When I realized last year, that watching The Trial Of Chicago 7 was the first time post-lockdown that I sat through an entire film in one sitting, without pauses, I recognized something broken that I had inserted into viewing. I was not just looking away from the screen to note something, I was looking away from it for absolutely no reason.
So I was a bit nervous when I signed up for the annual Joydeb Baul Utsav (happening online this year due to COVID19), where Bauls, wandering minstrels in Bengal, congregate under the haze of hashish and music to sing by the banks of a river. The Bauls are peripatetic, infusing Sufi abandon into Bhakti devotion. Their music and fierce love has moved people from Bob Dylan, Rabindranath Tagore, and Kazi Nazrul Islam, to Japanese tourists who ended up leaving everything behind to stay and learn here, and writers who followed singers and wrote books from the countryside.

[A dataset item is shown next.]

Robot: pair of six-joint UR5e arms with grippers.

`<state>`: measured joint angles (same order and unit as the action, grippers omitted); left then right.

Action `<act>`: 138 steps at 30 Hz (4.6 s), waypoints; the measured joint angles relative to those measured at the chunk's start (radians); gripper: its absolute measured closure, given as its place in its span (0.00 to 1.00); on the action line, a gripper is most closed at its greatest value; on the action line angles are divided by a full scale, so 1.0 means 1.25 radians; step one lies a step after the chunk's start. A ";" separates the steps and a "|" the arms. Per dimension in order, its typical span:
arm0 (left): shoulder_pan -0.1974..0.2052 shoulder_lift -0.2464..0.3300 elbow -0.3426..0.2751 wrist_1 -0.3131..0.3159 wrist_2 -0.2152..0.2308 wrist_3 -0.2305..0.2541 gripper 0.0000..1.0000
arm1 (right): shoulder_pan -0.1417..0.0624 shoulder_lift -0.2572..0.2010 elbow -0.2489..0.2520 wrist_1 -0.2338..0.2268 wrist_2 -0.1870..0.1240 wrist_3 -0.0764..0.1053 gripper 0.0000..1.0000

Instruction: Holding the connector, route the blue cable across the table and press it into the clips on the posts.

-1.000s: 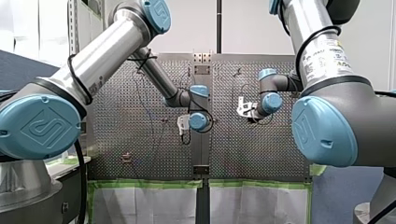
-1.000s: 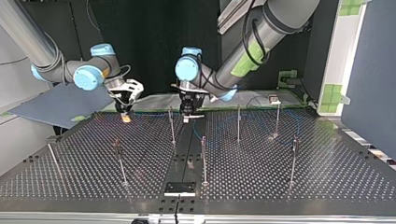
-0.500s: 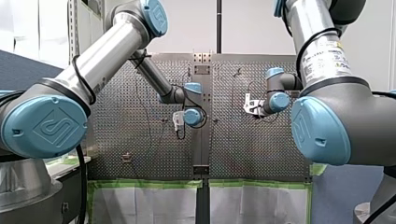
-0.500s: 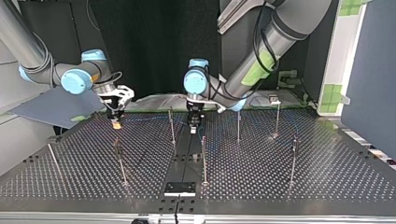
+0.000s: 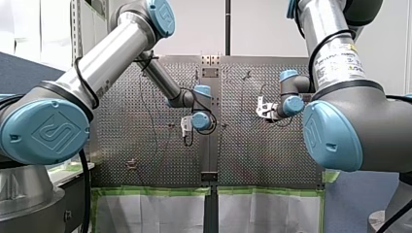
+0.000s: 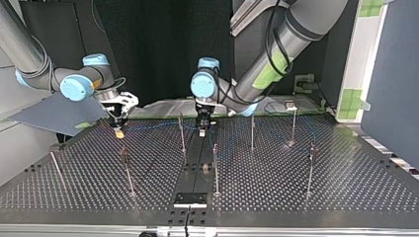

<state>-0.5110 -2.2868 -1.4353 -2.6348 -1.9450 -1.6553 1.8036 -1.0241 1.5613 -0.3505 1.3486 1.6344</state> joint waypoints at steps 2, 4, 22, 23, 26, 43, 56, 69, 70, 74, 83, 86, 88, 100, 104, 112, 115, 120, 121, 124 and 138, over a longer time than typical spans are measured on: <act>-0.005 0.003 0.000 -0.014 -0.014 0.006 0.00 | 0.000 0.000 0.000 0.000 0.000 -0.001 1.00; -0.011 0.009 0.000 -0.027 -0.026 0.008 0.00 | 0.000 0.000 0.000 0.000 0.000 -0.002 1.00; -0.129 0.090 -0.004 -0.150 -0.116 -0.016 0.00 | -0.002 0.000 -0.002 0.000 -0.016 -0.005 1.00; -0.138 0.090 -0.004 -0.152 -0.116 -0.017 0.00 | -0.003 0.000 -0.003 0.000 -0.019 -0.005 1.00; -0.157 0.089 -0.003 -0.153 -0.119 -0.018 0.00 | -0.006 0.000 -0.008 0.000 -0.030 -0.004 1.00; -0.259 -0.002 0.080 -0.201 -0.163 -0.078 0.00 | -0.027 0.000 -0.010 0.002 -0.073 -0.005 1.00; -0.279 -0.088 0.166 -0.222 -0.235 -0.083 0.00 | -0.029 0.000 -0.010 0.002 -0.091 -0.005 1.00; -0.295 -0.142 0.253 -0.149 -0.317 -0.083 0.00 | -0.029 0.001 -0.010 0.002 -0.098 -0.003 1.00; -0.296 -0.143 0.259 -0.144 -0.323 -0.082 0.00 | -0.029 0.001 -0.009 0.002 -0.098 -0.003 1.00; -0.297 -0.143 0.286 -0.123 -0.349 -0.079 0.00 | -0.029 0.001 -0.009 0.002 -0.098 -0.003 1.00; -0.279 -0.177 0.345 -0.124 -0.365 -0.076 0.00 | -0.029 0.001 -0.010 0.002 -0.098 -0.003 1.00; -0.266 -0.192 0.366 -0.124 -0.362 -0.078 0.00 | -0.030 0.001 -0.010 0.002 -0.098 -0.003 1.00; -0.260 -0.197 0.377 -0.123 -0.362 -0.079 0.00 | -0.030 0.001 -0.010 0.002 -0.098 -0.004 1.00; -0.244 -0.214 0.431 -0.136 -0.345 -0.087 0.00 | -0.030 0.001 -0.010 0.002 -0.098 -0.004 1.00; -0.242 -0.235 0.436 -0.156 -0.335 -0.098 0.00 | -0.030 0.000 -0.011 0.002 -0.099 -0.005 1.00; -0.235 -0.243 0.444 -0.173 -0.327 -0.106 0.00 | -0.030 -0.005 -0.014 0.002 -0.099 -0.006 1.00; -0.234 -0.243 0.445 -0.176 -0.325 -0.106 0.00 | -0.030 -0.006 -0.016 0.002 -0.100 -0.005 1.00; -0.233 -0.244 0.445 -0.180 -0.315 -0.106 0.21 | -0.029 -0.008 -0.021 0.004 -0.100 -0.006 1.00; -0.232 -0.244 0.445 -0.181 -0.312 -0.106 0.33 | -0.029 -0.009 -0.022 0.004 -0.100 -0.006 1.00; -0.231 -0.244 0.445 -0.184 -0.304 -0.105 0.62 | -0.028 -0.012 -0.024 0.006 -0.100 -0.005 1.00; -0.223 -0.242 0.452 -0.194 -0.315 -0.134 1.00 | -0.018 -0.031 -0.025 0.017 -0.117 -0.001 1.00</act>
<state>-0.7901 -2.5888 -0.8709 -2.8779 -2.3391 -1.8224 1.7812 -1.0634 1.5300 -0.3298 1.2029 1.6332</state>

It was a two day event, each day had a 90 minute pre-recorded presentation of songs, explanations, and introductions. The songs are entirely in the service of God, strung to the lutes (ektara and dotara), drums (duggi), cymbals (kartar), and anklets (gungroo). The first we see of the ektara, the singer notes that the musical instrument is parched and dips it in the flowing river. Draped in orange, often the Baul singers play one instrument on each hand, with the anklets stamping with the feet, while swirling like dervishes, but slowly, more cautiously. Perhaps it's the arthritic age, perhaps it's all the instruments strung about them.

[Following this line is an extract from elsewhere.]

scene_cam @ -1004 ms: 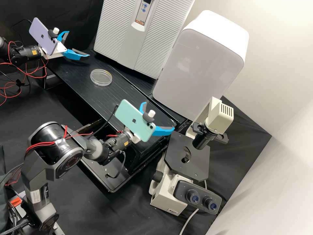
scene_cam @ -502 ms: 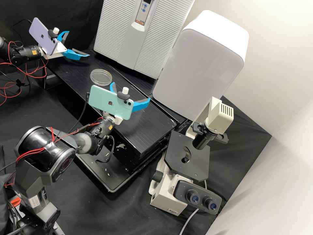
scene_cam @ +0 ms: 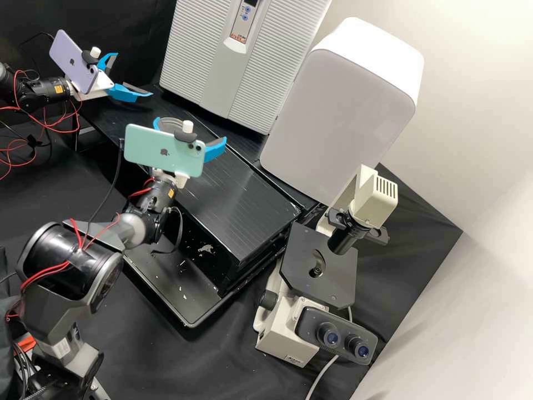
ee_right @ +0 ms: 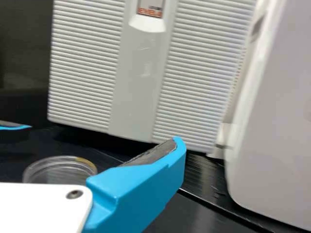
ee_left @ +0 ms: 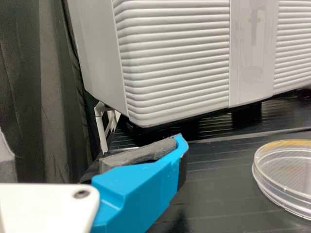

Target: Slide the petri dish to the right

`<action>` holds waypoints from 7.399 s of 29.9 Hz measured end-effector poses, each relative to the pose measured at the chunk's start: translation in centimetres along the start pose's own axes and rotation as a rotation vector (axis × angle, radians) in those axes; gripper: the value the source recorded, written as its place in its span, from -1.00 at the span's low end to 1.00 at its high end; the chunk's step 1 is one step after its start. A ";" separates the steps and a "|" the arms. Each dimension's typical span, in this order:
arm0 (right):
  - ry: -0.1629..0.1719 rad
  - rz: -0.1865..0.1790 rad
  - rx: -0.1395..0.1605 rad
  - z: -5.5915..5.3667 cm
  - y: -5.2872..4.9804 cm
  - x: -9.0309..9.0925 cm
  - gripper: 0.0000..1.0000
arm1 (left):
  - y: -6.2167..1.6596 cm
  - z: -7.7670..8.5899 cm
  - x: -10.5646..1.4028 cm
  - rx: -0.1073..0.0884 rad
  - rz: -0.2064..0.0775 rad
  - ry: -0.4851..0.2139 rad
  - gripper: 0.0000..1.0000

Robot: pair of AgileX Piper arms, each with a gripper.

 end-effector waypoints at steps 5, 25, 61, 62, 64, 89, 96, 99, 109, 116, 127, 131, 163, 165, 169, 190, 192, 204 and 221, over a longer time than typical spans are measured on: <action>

O! Why did I follow the tune? My heart got trapped as I drifted away lost in the Raga.
A lot of their songs, written by the 12th Century Bhakti poet Jayadeva, were about the human being as a temple, a house with 9 doors (the 9 orifices I assume) and infinite windows “for the one who searches”. The search for the God within is the spiritual and literary quest, “Dwelling in the house I have not been introduced to its master yet.”
Often the male singers pose as women while singing, fusing devotion and desire, male and female. On the second day there were female Baul singers, with long untrimmed, untied hair. The singers would soar in pitch, often hovering around the threshold where one's vocal range seems to end. It was sublime musically, with lyrics meant to stain only the hands of the believers. My atheism was unmoved.
(I kept trying to square Bhanuj Kappal’s frustration at not understanding the Bengali lyrics of Baul music when he went to the fair last year, with my perfect, subtitled understanding of the music, watching it pre-recorded and edited on the small screen of my phone, while he was immersed in a thatched, crowded hut in a haze of marijuana. Which viewing experience was “better” — one more immersive, one more comprehensible?)
Kappal, while reporting on the Bauls noted the undercurrent of sadness he was seeing being that of loss. And not just the loss of loved ones — older Baul singers who passed away — but a more existential loss. The loss of an artform. It was easy to note the lack of young Baul singers in their midst. Writing about it was simultaneously reportage and eulogizing.
But loss, as dramatic or debilitating, is routine. Things always slip through the cracks and holes of time. It’s the way life moves on, and part of the tragedy is wanting to hold on to what is lost, while also being both anxious and excited for what lay ahead, knowing fully well, that to experience this future, we must cut out that past, or worse, store it in a museum.
However, the loss often comes with a realisation. With ballet it is about being an audience member that need not be discerning as much as supportive. With Baul it is about being an audience member that is also, in some sense, an archivist. With regular art, it is about being an audience member that is patient — the one who despite not being seen, sees.